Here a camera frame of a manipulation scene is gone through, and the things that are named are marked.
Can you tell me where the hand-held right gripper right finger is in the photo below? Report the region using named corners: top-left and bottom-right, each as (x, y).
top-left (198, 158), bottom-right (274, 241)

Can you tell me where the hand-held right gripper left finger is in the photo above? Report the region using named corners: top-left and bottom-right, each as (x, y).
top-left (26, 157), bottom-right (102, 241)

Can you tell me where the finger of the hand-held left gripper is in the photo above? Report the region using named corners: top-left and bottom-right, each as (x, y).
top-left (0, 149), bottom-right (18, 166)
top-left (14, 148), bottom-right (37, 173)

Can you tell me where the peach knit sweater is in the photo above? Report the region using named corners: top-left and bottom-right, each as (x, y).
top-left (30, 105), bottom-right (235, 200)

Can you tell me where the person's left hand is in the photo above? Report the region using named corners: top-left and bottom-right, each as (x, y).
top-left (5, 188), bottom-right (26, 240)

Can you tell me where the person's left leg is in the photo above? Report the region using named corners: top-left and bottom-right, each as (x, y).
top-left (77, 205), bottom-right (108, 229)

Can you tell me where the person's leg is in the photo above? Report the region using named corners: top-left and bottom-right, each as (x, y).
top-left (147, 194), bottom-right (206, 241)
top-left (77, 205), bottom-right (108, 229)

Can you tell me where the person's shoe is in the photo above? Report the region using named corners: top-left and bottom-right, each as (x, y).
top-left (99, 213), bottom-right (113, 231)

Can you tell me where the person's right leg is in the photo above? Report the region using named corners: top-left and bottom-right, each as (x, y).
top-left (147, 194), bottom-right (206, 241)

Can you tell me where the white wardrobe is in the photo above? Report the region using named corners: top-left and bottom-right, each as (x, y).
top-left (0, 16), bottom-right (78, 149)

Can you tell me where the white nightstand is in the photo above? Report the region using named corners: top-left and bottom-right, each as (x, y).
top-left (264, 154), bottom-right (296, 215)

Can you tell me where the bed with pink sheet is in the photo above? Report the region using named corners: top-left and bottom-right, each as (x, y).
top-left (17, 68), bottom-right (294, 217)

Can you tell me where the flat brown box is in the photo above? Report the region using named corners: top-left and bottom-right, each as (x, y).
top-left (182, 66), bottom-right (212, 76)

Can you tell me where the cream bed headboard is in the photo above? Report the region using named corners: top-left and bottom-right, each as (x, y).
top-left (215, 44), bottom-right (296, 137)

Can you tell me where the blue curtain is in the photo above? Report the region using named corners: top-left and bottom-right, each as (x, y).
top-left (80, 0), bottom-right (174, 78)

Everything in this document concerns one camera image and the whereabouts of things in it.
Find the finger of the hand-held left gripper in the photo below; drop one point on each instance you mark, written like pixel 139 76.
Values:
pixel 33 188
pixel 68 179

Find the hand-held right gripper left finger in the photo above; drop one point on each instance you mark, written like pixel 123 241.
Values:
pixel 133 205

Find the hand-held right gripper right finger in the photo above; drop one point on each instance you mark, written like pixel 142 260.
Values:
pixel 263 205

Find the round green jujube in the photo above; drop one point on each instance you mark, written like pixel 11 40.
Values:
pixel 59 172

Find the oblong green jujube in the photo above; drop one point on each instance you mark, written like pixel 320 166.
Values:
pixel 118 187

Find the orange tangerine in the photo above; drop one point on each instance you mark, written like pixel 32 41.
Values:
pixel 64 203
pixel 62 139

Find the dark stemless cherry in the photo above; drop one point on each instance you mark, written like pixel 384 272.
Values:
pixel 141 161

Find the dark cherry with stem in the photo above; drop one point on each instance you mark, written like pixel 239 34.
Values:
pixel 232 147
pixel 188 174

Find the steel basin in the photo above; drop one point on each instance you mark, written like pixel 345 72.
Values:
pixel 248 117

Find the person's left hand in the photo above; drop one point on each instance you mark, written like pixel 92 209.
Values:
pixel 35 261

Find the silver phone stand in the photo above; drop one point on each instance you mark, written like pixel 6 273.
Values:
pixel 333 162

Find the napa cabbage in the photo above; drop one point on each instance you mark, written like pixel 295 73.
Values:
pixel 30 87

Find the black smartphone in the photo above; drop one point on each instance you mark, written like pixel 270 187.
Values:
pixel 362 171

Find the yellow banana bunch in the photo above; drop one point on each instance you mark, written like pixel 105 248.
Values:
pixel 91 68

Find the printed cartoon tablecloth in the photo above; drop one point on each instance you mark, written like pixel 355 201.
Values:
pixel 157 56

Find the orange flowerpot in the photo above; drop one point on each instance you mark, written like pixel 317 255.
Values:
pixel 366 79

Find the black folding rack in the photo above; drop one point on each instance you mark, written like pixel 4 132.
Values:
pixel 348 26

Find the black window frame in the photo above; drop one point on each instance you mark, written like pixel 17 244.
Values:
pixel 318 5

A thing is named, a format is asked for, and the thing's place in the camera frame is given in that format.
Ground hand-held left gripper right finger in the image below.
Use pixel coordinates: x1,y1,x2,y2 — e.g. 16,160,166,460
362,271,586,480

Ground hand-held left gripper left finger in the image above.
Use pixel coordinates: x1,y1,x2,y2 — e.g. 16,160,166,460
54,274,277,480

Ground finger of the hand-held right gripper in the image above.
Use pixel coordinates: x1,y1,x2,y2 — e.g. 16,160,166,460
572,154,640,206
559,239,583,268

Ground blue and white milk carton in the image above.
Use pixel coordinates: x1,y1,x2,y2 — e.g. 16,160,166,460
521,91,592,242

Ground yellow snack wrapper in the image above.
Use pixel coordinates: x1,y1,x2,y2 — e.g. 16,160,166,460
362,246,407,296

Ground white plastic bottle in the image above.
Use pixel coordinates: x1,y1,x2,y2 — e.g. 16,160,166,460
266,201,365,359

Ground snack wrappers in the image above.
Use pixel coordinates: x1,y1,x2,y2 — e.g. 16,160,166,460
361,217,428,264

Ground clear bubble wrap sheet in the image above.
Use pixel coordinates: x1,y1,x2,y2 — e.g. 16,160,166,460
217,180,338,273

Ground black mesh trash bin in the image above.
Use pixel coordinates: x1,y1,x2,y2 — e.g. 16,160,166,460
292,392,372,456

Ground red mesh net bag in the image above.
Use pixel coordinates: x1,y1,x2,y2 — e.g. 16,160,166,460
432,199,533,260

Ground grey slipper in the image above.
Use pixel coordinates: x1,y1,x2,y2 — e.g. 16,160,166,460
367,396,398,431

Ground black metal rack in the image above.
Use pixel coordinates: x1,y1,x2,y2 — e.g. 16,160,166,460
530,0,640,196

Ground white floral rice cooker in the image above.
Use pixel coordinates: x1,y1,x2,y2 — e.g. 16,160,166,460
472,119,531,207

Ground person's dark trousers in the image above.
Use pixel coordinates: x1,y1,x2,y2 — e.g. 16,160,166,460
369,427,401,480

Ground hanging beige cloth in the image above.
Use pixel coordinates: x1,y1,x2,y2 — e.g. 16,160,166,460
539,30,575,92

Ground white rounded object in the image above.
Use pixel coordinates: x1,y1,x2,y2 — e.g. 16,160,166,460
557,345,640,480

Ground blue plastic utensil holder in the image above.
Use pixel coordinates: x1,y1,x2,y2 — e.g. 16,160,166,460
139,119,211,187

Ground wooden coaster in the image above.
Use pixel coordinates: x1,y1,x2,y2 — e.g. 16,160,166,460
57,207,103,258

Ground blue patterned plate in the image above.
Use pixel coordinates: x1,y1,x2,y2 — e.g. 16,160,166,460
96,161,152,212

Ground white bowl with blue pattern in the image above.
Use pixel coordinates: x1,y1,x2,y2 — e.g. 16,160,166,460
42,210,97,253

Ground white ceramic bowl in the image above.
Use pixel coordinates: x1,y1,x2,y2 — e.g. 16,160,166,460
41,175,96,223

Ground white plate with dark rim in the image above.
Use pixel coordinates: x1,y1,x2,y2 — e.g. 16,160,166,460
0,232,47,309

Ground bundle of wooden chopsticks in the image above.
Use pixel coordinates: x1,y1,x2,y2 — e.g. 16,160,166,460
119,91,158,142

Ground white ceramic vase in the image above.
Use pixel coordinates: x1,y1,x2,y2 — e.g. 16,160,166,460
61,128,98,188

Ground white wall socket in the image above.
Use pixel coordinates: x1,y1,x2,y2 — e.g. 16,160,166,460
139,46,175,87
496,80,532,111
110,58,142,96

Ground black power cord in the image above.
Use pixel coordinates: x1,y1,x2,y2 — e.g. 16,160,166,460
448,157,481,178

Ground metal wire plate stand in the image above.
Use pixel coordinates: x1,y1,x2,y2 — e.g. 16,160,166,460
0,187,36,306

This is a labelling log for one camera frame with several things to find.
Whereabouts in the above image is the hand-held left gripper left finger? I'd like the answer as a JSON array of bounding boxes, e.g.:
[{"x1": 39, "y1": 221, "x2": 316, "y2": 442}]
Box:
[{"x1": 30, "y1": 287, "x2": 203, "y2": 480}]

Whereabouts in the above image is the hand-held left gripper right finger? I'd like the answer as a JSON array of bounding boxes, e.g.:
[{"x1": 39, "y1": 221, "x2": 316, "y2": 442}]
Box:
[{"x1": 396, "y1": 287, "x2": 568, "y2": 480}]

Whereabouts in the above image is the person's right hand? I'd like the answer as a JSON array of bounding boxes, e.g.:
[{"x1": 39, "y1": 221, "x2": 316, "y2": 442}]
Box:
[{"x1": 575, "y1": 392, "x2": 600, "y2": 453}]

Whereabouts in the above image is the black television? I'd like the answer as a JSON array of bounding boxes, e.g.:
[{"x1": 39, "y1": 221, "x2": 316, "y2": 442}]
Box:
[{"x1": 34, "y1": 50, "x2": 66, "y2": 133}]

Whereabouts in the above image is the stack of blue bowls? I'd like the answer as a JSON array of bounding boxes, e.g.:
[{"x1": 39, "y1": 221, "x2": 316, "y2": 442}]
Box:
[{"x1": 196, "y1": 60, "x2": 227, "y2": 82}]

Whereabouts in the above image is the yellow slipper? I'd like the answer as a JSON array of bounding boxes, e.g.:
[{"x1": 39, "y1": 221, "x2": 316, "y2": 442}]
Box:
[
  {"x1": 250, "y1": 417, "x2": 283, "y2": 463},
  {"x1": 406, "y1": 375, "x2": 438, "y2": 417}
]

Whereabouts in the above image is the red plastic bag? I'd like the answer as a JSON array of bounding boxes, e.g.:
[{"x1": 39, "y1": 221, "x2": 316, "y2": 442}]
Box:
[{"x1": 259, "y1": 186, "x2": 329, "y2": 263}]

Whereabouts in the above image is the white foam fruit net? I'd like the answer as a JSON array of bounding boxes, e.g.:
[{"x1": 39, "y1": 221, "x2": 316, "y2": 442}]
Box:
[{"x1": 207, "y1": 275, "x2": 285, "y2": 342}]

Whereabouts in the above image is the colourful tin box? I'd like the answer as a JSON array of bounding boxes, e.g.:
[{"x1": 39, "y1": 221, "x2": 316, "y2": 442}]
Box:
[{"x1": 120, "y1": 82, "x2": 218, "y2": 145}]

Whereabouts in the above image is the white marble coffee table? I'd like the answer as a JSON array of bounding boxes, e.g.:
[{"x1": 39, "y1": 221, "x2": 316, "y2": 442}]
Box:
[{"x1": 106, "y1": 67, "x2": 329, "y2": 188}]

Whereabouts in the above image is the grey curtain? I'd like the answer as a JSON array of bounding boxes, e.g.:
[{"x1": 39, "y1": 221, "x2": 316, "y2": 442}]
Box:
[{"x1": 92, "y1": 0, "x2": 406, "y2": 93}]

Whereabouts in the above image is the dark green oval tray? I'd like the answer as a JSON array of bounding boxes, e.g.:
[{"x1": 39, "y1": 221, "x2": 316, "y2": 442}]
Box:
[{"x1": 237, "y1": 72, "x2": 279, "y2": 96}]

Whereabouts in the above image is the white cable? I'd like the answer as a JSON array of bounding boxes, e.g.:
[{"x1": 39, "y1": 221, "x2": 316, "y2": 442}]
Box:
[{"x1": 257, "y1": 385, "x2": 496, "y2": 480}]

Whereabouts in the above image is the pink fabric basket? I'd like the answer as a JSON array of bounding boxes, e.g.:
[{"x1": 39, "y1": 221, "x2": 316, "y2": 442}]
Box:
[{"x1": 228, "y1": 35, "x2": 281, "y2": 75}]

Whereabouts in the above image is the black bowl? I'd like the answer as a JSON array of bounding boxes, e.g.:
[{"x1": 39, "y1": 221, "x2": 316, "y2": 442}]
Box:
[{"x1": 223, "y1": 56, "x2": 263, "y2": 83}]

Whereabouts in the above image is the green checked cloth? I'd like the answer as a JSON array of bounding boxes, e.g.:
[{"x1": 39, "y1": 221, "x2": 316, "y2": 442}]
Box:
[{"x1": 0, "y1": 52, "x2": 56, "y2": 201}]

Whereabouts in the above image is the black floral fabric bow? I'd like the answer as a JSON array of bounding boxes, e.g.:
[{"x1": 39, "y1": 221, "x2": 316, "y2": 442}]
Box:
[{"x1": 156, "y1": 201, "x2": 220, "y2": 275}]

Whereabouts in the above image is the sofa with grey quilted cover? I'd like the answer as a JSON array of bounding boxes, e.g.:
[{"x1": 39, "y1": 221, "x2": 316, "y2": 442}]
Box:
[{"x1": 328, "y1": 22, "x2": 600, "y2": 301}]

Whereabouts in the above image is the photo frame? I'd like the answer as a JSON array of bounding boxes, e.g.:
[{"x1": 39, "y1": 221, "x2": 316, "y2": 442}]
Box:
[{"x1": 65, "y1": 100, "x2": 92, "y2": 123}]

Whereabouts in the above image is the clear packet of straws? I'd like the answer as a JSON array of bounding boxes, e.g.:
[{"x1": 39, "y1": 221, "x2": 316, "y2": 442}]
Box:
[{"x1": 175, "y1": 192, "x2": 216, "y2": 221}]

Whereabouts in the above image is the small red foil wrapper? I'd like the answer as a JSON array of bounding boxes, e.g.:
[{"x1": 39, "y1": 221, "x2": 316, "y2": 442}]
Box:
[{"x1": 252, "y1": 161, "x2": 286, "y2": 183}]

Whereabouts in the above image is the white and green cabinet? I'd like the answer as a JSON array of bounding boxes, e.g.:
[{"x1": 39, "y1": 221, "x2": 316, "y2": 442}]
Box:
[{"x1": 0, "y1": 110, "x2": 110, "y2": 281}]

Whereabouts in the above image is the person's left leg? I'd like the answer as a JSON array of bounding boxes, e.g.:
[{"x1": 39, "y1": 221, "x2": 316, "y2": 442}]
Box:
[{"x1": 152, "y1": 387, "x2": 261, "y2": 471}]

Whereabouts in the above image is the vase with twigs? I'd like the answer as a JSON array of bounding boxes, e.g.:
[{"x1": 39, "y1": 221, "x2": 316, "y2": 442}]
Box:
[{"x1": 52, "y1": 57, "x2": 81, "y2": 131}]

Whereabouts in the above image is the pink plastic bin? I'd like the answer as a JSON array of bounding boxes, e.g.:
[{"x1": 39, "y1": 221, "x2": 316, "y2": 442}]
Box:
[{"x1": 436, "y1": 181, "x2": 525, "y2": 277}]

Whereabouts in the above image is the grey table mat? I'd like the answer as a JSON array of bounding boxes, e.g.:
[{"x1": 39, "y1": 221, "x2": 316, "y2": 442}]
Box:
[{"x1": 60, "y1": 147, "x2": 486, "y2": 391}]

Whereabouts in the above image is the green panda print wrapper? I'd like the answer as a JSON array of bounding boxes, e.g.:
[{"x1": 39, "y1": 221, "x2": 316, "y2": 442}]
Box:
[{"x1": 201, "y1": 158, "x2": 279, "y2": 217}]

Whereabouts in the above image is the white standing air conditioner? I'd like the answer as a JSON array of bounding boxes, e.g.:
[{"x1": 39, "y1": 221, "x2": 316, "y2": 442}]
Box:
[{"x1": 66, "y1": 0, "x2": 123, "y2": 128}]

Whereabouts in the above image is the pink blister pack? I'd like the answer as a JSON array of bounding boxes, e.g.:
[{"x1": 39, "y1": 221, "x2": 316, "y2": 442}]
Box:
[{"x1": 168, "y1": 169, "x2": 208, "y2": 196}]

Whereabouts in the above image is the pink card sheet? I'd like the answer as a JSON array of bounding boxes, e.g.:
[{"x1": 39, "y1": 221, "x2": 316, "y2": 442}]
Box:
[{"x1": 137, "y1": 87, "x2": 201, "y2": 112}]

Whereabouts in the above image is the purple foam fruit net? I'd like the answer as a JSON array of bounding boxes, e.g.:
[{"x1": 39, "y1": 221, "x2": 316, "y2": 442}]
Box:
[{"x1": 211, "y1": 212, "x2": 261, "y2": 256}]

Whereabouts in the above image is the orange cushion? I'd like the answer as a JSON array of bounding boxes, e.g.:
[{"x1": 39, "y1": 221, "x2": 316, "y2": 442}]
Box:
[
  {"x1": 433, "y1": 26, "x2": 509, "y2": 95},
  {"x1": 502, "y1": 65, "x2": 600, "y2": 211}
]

· · ·

WHAT YOU WILL DO: What lines in the listing above hold the string "that"? List them.

OUTPUT OF THE EXERCISE:
Here a camera frame of a manipulation scene is gone through, and the things that are named are marked.
A thing is named, a format is asked for, and the thing's place in the camera frame is given in that format.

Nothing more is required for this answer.